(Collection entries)
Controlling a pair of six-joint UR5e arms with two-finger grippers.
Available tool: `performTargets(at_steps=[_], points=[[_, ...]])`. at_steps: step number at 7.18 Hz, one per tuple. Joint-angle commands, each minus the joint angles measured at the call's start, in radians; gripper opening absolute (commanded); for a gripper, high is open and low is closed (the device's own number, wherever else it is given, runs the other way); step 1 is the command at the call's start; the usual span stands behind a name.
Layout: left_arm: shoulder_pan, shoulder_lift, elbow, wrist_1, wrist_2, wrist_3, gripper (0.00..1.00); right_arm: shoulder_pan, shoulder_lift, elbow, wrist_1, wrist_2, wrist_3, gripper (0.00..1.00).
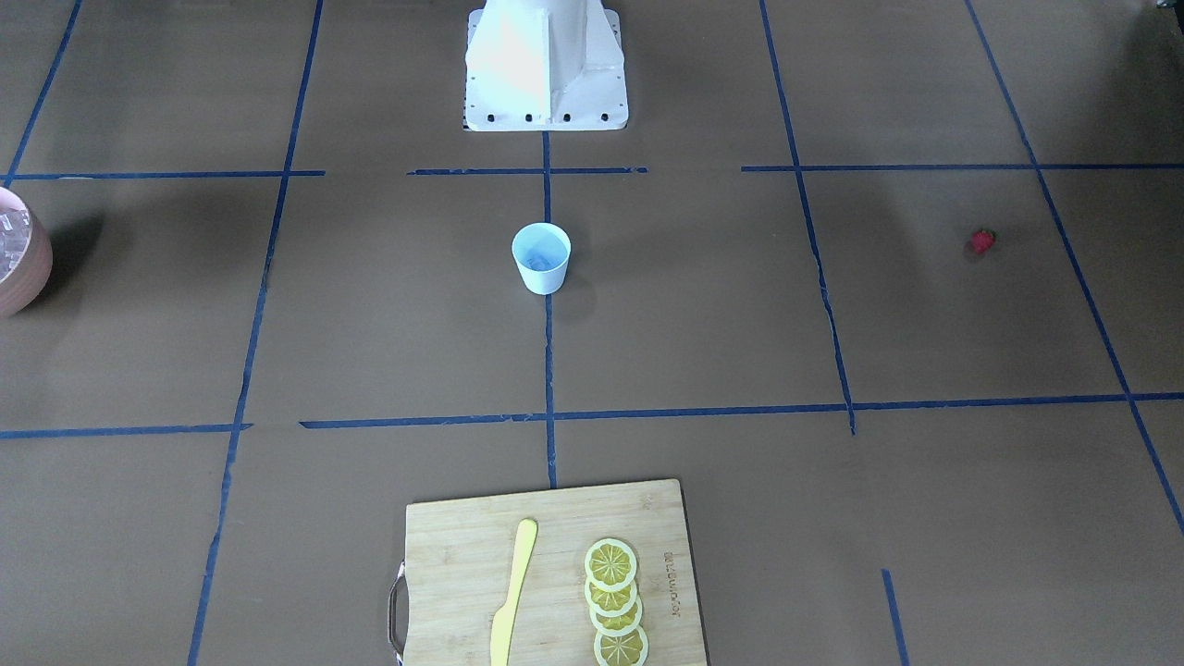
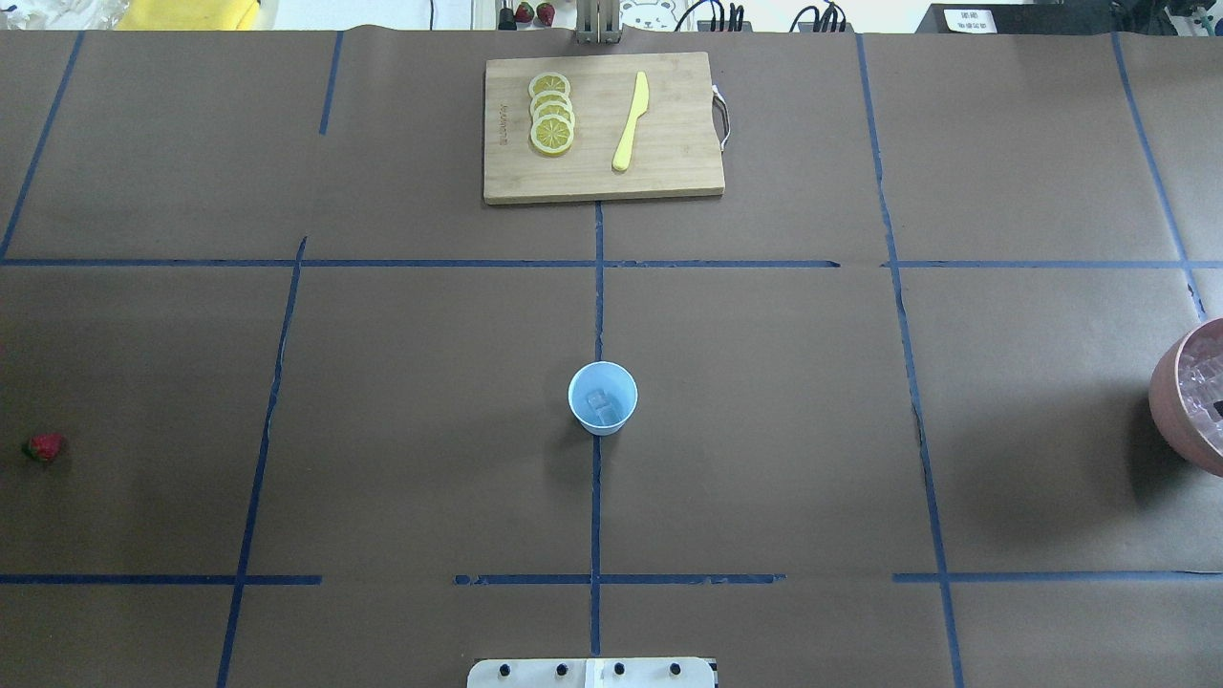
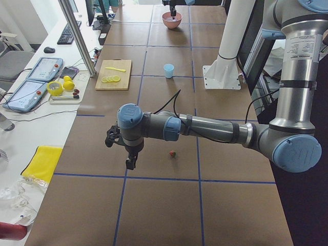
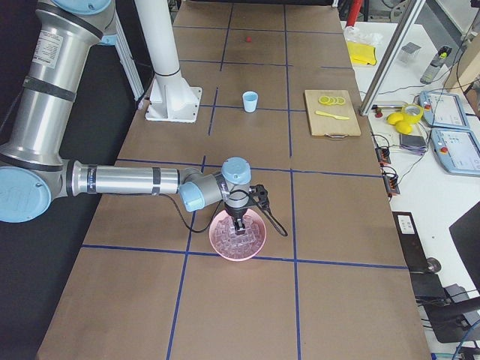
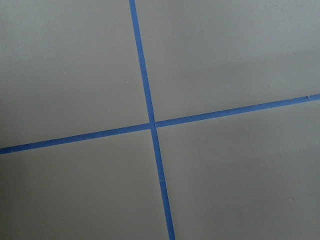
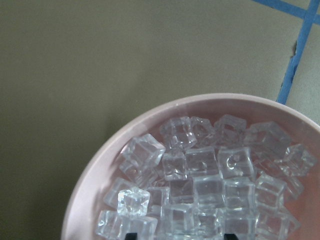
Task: Put ice and strawberries in cup
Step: 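Lower the right gripper into the ice cubes in the bowl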
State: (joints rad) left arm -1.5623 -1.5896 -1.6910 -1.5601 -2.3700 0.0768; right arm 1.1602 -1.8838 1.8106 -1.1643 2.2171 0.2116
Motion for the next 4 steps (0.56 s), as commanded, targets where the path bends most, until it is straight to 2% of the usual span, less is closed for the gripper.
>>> performTargets(at_steps=[1, 4], points=[[0.001, 0.000, -0.001, 0.000, 0.000, 0.000, 1.00, -0.013, -0.006, -0.002, -0.002, -0.019, -0.006, 0.65], [-0.001, 0.000, -0.007, 0.002, 0.000, 0.000, 1.00, -0.014, -0.005, -0.026, 0.000, -0.019, -0.015, 0.65]])
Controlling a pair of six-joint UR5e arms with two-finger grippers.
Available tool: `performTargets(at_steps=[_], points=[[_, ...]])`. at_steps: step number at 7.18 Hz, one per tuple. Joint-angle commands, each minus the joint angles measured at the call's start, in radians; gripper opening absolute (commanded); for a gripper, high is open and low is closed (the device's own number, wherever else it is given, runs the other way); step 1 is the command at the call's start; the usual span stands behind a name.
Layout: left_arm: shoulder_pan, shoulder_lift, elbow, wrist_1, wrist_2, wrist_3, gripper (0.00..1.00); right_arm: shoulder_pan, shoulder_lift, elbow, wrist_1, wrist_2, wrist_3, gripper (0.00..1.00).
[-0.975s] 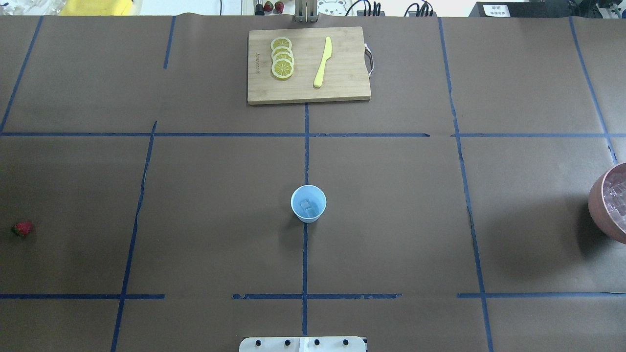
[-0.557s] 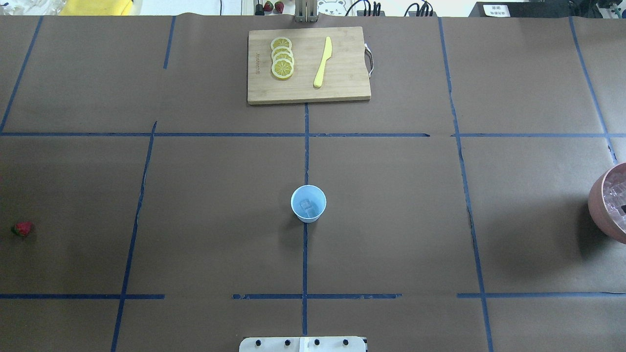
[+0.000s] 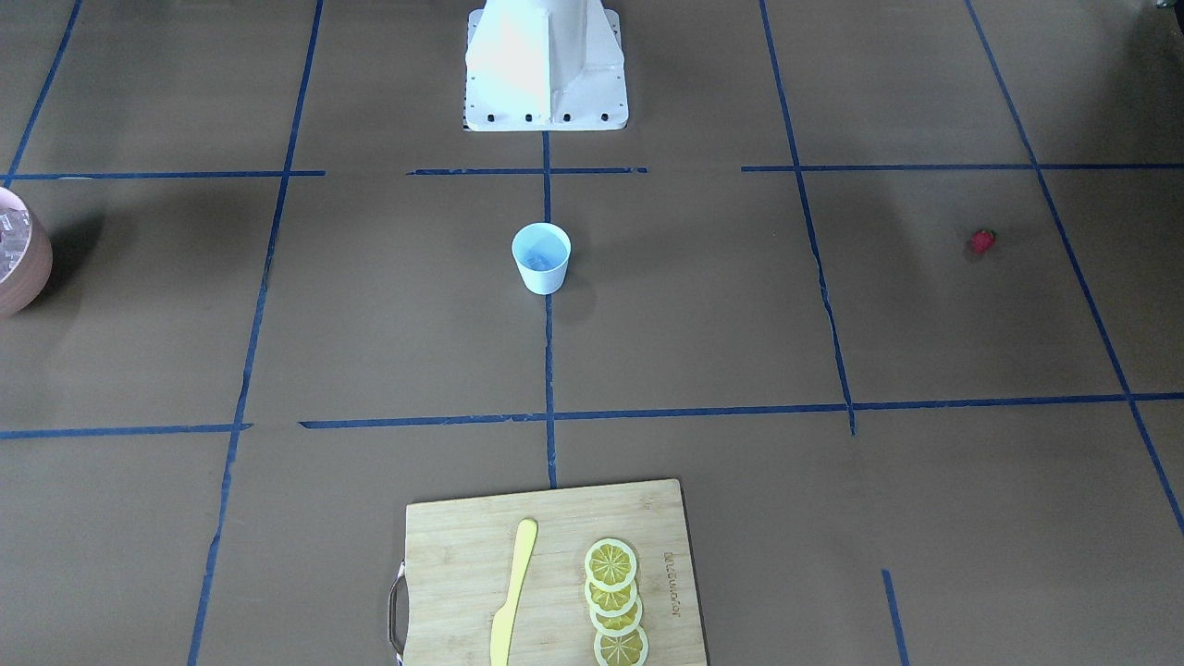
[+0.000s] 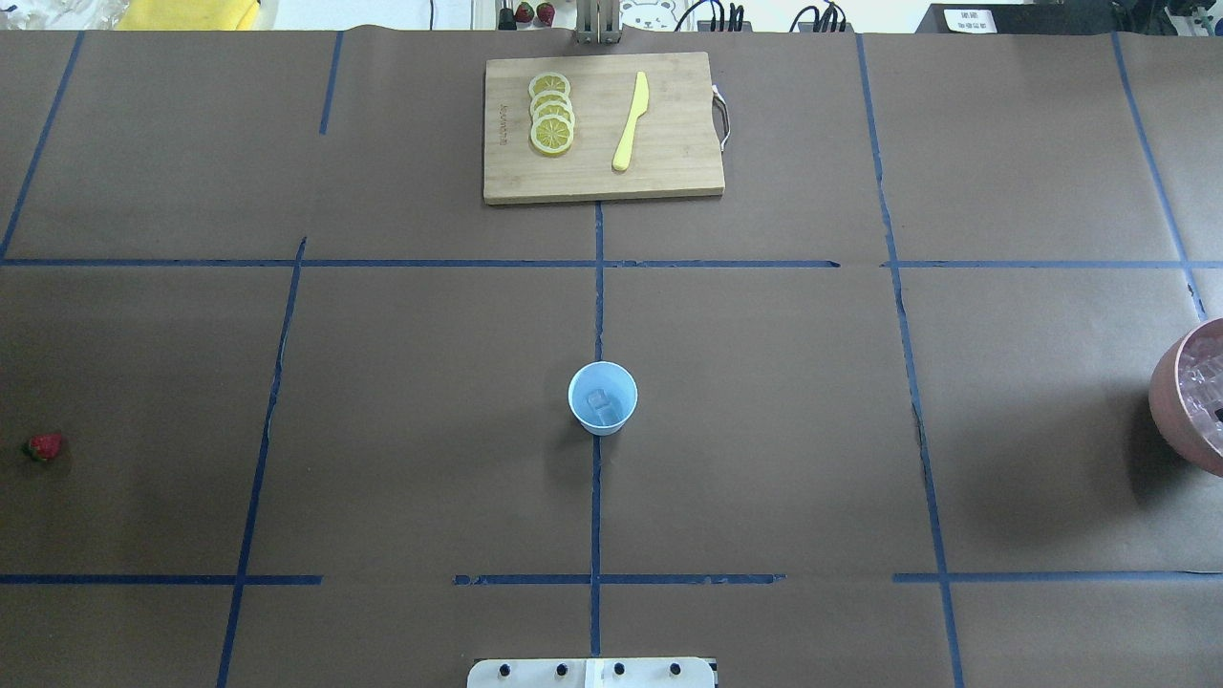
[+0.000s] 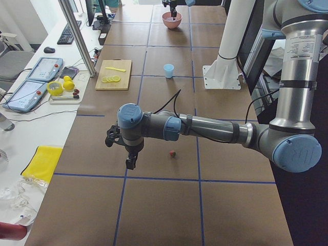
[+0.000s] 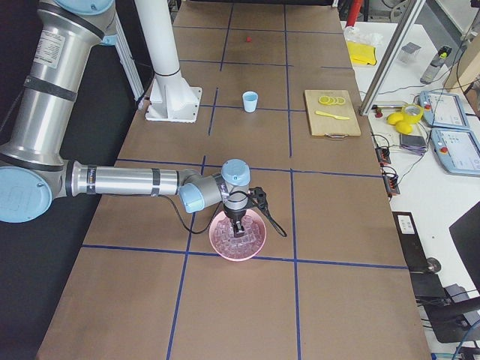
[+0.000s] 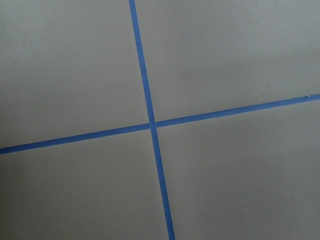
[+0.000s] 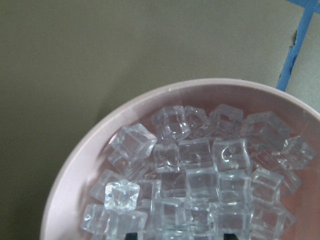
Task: Put ice and strawberries in cup
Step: 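Lower the right gripper into the ice cubes in the bowl, then close the right gripper on a third ice cube and lift it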
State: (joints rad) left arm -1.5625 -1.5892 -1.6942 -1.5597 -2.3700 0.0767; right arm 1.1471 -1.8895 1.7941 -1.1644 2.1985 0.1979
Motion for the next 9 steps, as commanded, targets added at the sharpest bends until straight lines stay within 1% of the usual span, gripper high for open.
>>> performTargets(at_steps=[1, 4, 7, 9], points=[[0.001, 0.000, -0.004, 0.001, 0.000, 0.000, 1.00, -0.001, 0.000, -0.013, 0.000, 0.000, -0.002, 0.64], [-0.001, 0.000, -0.005, 0.001, 0.000, 0.000, 1.00, -0.007, 0.000, -0.013, -0.001, 0.001, -0.003, 0.61], [-0.001, 0.000, -0.005, 0.001, 0.000, 0.000, 1.00, -0.014, -0.006, -0.012, 0.000, 0.001, -0.003, 0.60], [-0.001, 0.000, -0.005, 0.001, 0.000, 0.000, 1.00, -0.015, -0.008, -0.012, 0.000, 0.001, -0.005, 0.58]])
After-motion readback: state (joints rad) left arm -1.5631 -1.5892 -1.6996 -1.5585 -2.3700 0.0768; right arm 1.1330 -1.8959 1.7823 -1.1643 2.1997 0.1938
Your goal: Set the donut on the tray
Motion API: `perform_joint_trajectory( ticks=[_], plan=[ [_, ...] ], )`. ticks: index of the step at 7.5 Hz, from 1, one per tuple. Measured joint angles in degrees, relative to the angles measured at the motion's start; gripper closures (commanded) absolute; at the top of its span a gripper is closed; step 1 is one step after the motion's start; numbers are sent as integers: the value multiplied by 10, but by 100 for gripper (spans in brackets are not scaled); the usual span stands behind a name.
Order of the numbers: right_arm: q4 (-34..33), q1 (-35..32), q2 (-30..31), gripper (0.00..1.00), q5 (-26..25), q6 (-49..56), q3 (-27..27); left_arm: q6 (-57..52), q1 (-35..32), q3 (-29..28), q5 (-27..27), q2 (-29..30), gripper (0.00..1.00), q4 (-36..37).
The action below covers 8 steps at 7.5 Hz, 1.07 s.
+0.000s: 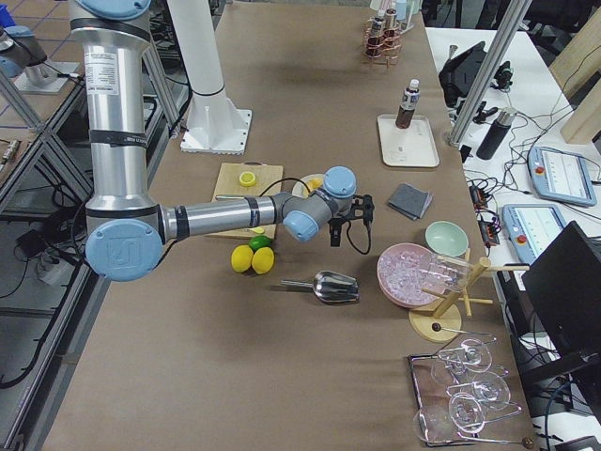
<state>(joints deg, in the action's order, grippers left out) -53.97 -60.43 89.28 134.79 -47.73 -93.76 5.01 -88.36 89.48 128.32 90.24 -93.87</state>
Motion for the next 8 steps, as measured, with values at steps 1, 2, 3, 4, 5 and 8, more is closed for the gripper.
perform_joint_trajectory(
  ticks=[1,2,3,4,5,8],
  plan=[
    [47,36,-10,0,-25,-50,15,0,1,-1,0,0,2,0],
    [71,71,-23,0,-53,-95,22,0,1,-2,0,0,2,0],
    [80,98,-35,0,-73,-120,24,0,2,-3,0,0,2,0],
    [83,115,-40,0,-83,-131,24,0,2,-4,0,0,2,0],
    [84,124,-39,0,-87,-135,23,0,2,-5,-1,0,2,0],
    [84,130,-34,84,-89,-137,20,-1,2,-5,-1,-1,2,1]
  ],
)
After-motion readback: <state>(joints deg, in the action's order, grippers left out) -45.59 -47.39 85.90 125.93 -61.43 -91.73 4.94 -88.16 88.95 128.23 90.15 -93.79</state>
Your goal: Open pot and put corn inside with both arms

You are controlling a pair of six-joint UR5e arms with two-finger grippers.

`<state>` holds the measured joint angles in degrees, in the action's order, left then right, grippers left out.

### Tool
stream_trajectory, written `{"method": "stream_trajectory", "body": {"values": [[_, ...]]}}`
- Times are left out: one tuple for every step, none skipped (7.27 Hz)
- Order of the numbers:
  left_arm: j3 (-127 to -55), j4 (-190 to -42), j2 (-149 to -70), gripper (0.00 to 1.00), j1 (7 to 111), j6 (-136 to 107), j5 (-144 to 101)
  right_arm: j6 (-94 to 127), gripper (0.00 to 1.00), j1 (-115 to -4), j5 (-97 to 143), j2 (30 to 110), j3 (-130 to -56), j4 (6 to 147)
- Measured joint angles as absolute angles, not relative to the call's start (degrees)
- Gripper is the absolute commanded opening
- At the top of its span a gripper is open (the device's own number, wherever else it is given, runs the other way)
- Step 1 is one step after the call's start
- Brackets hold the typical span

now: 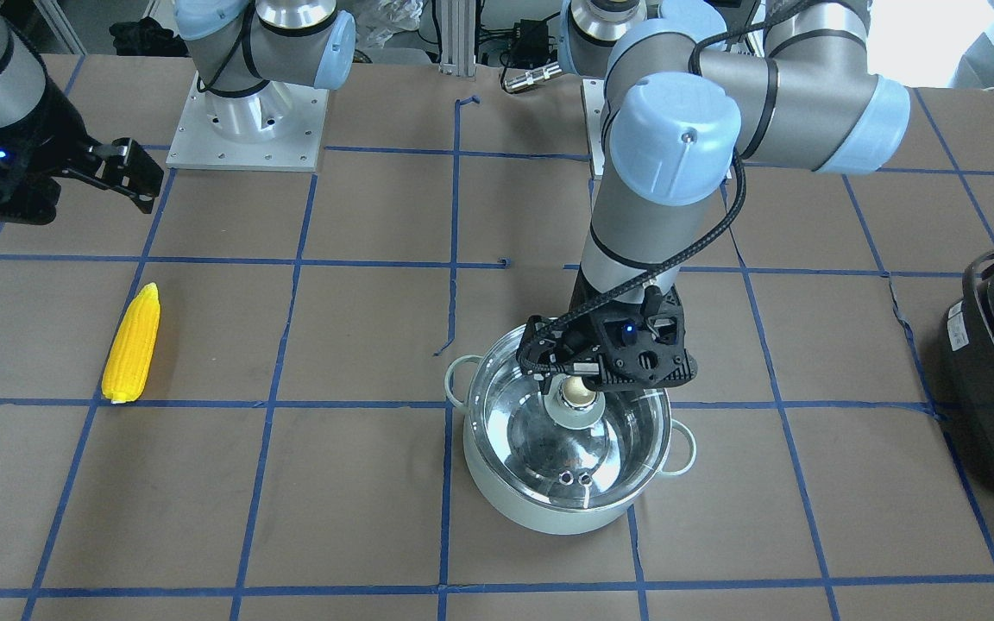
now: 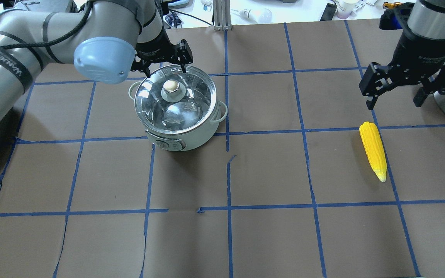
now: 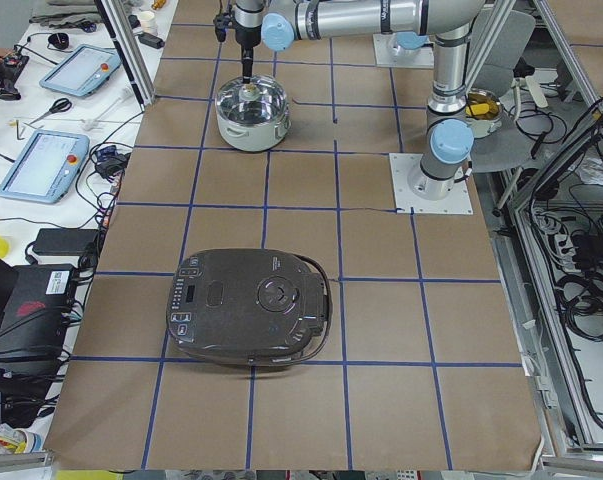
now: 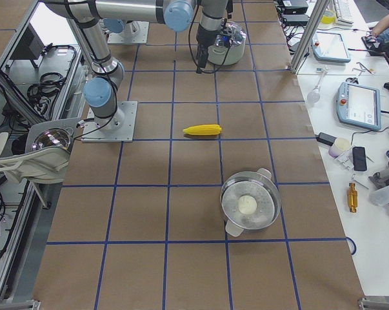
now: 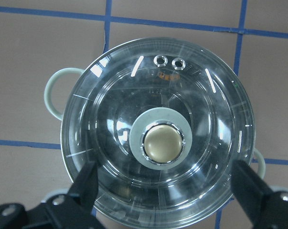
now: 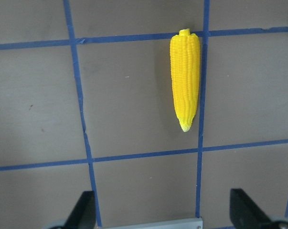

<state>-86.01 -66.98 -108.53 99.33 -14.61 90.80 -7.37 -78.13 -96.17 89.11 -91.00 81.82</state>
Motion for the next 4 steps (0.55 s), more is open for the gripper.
{"method": "stream_trajectory", "body": {"values": [[-86.1,-66.37,-109.89,0.99,99.37,-14.45,90.8,-8.58,1.0,-76.15,-96.28,87.53,-92.89,85.93],[-86.29,-66.24,-110.75,0.98,99.39,-14.13,90.81,-11.88,1.0,-74.85,-96.32,85.66,-96.33,92.74],[-86.8,-66.23,-111.26,0.97,99.4,-13.88,90.95,-16.19,1.0,-73.63,-96.2,84.27,-100.93,100.58],[-87.49,-66.13,-111.56,0.83,99.4,-13.75,91.22,-19.87,1.0,-71.94,-95.93,83.54,-106.13,107.76]]}}
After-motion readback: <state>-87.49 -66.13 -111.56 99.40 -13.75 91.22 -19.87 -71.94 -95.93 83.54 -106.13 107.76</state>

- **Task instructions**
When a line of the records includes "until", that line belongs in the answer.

- **Response area**
Motion for the next 4 steps (0.56 s), as commanded, targets where the path bends most, until it is straight to 2% of the usual span, less is closed for the gripper.
Motion for the next 9 steps, as commanded, targets added at the sharpest bends until straight lines stay within 1% of the usual span, gripper high for open.

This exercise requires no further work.